• YOUR INSTRUCTIONS: When you reach the line containing "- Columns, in" in the data below, begin returning lines exactly as written, and stop once the line containing "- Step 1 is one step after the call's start" has been returned.

• DATA BELOW:
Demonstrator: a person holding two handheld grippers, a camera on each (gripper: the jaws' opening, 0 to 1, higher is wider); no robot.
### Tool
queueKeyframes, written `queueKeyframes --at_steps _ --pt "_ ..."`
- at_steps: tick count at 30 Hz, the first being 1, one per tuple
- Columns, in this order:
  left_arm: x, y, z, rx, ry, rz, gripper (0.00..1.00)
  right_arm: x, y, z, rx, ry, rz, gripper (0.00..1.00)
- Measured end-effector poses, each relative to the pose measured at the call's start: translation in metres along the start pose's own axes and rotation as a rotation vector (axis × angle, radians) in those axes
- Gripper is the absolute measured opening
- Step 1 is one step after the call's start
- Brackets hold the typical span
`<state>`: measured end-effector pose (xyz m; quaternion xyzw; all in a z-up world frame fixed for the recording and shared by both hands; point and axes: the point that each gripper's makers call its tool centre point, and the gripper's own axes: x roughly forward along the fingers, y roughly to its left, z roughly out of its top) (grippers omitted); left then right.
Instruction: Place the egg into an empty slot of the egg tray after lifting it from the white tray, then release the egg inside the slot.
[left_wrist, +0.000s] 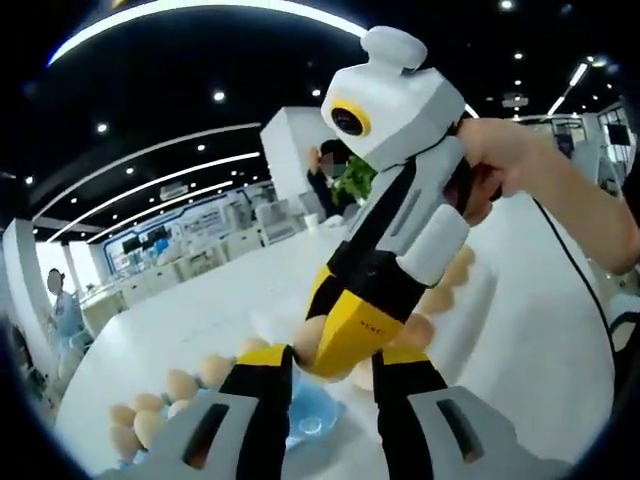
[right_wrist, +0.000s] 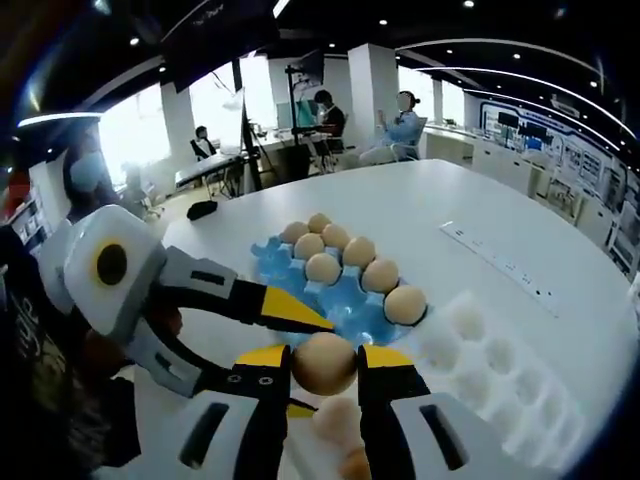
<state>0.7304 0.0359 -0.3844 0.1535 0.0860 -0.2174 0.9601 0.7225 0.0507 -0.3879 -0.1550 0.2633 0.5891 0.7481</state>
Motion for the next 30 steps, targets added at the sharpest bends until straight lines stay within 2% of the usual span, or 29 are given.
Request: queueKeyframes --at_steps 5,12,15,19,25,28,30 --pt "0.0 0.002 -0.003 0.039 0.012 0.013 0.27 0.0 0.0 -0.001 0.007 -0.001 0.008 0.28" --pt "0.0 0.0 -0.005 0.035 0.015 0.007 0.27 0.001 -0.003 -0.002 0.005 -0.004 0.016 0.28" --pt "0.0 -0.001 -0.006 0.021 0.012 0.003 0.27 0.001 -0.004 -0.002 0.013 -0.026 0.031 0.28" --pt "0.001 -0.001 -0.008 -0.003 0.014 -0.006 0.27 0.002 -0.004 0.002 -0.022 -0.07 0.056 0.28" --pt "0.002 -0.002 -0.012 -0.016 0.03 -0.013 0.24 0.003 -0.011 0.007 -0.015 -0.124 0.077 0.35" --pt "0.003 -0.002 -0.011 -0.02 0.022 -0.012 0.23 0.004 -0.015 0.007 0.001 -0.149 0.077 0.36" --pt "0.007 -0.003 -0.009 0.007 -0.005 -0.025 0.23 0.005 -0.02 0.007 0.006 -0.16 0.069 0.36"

• OUTPUT OF THE TASK:
- Columns, in this order:
  left_arm: x, y, z, rx, ry, rz, gripper (0.00..1.00)
  right_arm: x, y, z, rx, ry, rz, gripper (0.00..1.00)
- Measured end-effector poses, each relative to the pose measured at the call's start: translation in metres along the start pose's own axes and rotation as a rotation vector (axis × angle, radians) in those axes
- Gripper is the absolute measured opening
- Step 1 is one step after the call's start

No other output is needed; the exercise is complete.